- INSTRUCTIONS TO FOLLOW:
Your output should be the lines from the start of the data through the line containing "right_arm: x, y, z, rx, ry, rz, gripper", exactly and nothing more.

::: DATA :::

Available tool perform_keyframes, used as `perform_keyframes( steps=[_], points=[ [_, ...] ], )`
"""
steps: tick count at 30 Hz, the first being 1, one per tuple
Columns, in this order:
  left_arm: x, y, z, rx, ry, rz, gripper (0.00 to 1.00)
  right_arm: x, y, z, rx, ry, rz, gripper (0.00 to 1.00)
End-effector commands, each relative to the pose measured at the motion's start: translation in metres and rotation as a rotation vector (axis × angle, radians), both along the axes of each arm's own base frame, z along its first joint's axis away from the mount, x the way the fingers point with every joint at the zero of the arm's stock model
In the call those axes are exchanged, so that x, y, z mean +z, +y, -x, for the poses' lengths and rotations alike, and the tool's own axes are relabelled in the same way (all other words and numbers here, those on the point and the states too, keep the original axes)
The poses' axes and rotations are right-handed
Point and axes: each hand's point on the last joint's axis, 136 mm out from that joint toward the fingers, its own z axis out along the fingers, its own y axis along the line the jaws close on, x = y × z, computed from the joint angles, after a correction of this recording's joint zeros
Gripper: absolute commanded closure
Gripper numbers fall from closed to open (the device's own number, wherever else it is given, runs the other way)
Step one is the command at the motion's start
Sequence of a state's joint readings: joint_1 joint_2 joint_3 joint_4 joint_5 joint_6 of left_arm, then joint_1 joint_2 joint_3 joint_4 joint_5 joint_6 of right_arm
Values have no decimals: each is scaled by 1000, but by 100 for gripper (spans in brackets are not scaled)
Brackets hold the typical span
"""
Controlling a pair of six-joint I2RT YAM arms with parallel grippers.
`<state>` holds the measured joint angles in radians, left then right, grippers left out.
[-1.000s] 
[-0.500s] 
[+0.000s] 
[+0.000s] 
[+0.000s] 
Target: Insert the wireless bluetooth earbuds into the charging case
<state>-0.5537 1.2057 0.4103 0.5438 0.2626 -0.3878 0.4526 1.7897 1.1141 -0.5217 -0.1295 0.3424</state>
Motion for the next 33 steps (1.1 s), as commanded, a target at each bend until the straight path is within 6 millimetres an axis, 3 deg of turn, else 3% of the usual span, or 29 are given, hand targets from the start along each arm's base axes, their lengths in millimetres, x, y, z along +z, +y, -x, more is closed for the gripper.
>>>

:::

- RESPONSE TO THIS EXERCISE:
Available tool perform_keyframes, used as `perform_keyframes( steps=[_], points=[ [_, ...] ], )`
"""
steps: tick count at 30 Hz, the first being 1, one per tuple
Columns, in this order:
  left_arm: x, y, z, rx, ry, rz, gripper (0.00 to 1.00)
  right_arm: x, y, z, rx, ry, rz, gripper (0.00 to 1.00)

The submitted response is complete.